九 大庭景親の器量
翌日、使者に出した家人とともに懐島景義が到着した。
頼朝は、笑顔で自室に迎え入れる。
「急に呼び出してすまぬな」
景義は、びっこを引いていて、頼朝の前に置かれた籐の円座に、片足を投げ出して座った。
「近頃はいろいろ物騒な気配がして参りましたな。何かございましたか?」
頼朝は、景義の前に三善康信の書状を置いた。
景義はそれを受け取って開き、文面に目を通すと、再び書状を丁重にしまって頼朝に返した。

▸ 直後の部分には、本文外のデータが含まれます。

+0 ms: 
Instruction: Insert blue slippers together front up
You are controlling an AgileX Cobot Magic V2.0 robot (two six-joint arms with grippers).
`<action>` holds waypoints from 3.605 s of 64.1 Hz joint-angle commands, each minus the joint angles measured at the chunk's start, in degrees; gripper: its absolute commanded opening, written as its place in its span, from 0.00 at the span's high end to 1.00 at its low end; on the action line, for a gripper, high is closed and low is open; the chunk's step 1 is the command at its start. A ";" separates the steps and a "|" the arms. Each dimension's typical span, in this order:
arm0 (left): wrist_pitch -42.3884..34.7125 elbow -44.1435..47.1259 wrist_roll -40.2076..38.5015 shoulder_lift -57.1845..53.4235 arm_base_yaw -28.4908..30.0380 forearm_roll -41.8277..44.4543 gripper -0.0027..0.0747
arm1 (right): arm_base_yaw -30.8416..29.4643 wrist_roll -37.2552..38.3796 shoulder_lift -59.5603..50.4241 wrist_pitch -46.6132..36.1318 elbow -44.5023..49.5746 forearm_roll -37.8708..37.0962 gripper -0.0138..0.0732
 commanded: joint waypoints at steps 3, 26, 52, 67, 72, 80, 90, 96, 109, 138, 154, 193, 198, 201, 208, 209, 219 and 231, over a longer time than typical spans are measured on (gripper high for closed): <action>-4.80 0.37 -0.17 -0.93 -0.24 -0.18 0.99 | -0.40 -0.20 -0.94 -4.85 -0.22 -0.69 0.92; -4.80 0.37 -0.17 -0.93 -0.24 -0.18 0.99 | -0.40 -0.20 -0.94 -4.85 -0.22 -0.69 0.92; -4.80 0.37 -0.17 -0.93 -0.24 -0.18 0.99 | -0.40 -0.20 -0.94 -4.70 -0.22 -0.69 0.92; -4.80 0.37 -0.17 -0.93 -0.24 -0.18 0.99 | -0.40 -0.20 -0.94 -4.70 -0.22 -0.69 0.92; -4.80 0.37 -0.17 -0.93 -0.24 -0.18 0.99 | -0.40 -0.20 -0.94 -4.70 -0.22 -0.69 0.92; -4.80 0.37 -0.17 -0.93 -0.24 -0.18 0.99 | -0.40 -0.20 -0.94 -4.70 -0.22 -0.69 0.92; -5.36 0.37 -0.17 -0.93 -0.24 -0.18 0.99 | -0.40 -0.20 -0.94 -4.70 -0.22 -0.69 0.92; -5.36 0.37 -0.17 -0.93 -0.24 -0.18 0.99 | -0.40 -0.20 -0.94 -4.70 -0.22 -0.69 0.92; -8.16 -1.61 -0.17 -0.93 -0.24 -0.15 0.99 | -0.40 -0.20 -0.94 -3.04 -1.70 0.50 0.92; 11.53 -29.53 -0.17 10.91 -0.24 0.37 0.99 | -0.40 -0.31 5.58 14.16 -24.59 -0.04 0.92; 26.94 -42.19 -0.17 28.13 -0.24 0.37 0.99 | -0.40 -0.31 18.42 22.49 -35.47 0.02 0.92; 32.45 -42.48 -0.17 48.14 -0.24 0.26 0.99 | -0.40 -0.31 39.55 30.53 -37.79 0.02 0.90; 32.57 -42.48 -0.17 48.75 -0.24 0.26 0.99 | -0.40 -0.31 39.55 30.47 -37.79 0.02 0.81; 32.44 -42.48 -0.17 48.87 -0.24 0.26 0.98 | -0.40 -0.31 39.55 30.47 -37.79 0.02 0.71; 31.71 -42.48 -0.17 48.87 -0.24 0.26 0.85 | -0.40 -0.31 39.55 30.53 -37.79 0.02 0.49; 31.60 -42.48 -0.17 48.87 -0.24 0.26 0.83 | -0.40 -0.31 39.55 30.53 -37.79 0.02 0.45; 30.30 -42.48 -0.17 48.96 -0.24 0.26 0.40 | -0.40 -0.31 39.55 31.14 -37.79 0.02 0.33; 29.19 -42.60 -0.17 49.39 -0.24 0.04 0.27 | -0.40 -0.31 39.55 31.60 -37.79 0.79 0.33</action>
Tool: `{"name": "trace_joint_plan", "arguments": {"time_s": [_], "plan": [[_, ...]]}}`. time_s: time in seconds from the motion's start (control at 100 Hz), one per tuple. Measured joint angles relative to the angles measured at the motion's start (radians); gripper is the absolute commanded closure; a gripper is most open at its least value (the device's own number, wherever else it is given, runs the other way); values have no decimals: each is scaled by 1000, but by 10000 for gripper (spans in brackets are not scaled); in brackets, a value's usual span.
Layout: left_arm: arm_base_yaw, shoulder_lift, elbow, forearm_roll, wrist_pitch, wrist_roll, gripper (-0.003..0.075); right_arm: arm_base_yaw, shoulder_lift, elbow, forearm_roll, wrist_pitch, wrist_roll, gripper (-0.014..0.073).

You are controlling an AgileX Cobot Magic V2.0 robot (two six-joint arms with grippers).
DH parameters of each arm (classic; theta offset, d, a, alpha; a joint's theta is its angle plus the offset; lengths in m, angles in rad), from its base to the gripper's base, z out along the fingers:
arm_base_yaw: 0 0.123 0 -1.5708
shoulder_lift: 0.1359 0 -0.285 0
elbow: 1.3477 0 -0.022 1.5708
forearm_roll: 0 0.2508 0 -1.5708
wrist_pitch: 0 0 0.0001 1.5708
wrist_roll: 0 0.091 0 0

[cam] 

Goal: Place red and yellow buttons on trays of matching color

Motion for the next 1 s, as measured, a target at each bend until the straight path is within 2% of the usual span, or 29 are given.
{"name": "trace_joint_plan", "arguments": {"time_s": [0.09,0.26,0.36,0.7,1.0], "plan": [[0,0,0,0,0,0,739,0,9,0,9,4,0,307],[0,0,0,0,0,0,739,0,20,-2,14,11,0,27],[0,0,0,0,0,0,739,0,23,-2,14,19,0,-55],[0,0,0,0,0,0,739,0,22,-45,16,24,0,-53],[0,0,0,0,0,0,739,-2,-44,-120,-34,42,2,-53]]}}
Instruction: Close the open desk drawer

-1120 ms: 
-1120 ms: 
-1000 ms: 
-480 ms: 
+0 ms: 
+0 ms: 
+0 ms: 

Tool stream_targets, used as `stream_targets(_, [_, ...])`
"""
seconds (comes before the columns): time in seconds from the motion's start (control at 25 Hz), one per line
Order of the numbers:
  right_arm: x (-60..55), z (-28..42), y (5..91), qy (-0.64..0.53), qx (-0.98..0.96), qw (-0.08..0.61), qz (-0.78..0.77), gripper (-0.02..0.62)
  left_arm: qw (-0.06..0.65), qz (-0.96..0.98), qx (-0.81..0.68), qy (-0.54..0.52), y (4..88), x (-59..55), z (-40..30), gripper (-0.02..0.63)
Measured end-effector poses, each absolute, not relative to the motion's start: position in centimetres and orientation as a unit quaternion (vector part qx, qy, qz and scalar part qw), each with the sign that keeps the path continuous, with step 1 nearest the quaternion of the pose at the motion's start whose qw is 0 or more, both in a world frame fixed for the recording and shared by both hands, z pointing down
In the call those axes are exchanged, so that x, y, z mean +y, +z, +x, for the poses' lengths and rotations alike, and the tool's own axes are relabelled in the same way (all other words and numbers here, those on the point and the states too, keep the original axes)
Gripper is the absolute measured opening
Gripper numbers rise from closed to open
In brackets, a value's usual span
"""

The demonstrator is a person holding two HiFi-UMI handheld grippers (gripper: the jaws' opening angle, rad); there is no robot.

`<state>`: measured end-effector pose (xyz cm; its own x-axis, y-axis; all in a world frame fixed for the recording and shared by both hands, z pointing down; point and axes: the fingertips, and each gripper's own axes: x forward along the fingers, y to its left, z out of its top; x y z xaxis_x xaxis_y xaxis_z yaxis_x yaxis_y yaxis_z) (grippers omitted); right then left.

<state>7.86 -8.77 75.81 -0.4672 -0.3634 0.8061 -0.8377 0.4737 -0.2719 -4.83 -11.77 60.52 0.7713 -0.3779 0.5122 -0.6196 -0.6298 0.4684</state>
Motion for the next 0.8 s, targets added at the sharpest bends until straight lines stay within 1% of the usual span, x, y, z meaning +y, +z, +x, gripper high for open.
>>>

「なるほど……我が弟が敵方の将軍となって、殿にいくさを仕掛けてくると言うのですな。
この景義が弟景親に内通しているとの、お疑いですかな?」
頼朝は、あははと笑った。
「もしそうなら、汝はとっくにこの頼朝を討ち果たしておろう。
本日来てもらったのは他でもない。
汝の弟景親について、いろいろ訊ねたきことがあっての」
「弟景親についての何をお知りになりたいのでございますかな?」
「この頼朝、保元のいくさのみぎり、その方ら兄弟の良きいくさぶりを覚えておる。
こたび汝の弟が敵将となるのであれば、武士としての器量を詳しく知りたいと思ったのだ」
「なるほど。されば正直に申し上げますと、殿は悪き相手といくさをすることになりましょうな……」
「悪き相手?」
「左様。我が弟景親は、この景義より器量は上にございます」
「ふむ? どのように?」
景義の話に引き込まれる。
「普段は、もの静かな男で、関東武士に通有な豪快さなどとは無縁でござる。
我ら大庭一族は、昔、奥州のいくさにおいて右目を矢で射抜かれながらも、返し矢にて相手を討取った鎌倉権五郎景正の子孫でありまするが、弟景親にはそのような勇猛さはございませぬ」
景義は、弟の武芸に触れた。
「打物・組物・乗馬は我れの方が上。弓矢の腕は弟の方が上。特に遠矢に優れてござる」
頼朝が何か言おうとしたが、それを遮り、
「これだけではございませぬ。弟の最も恐ろしきは、賢き頭にござる。
その怜悧で理詰の考えは、徒な勇猛などよりはるかに恐ろしく、将棋に例えますなら、こなたが玉を堅く守っていても、必ずそれを打ち破る策を案出いたしまする。
打物・組物の一騎打ちなら、弟に勝る武士はいくらでも居りましょう。
しかし多くの者を引き具して合戦するのであらば、かの諸葛孔明の再来と言ってもおかしくありますまい」
この言葉を聞いて頼朝は、腕を組んで黙り込んだ。
景義の話からすると、弟景親は恐るべき頭脳をもった武士であり、自分には到底かなわぬ相手であるような気がした。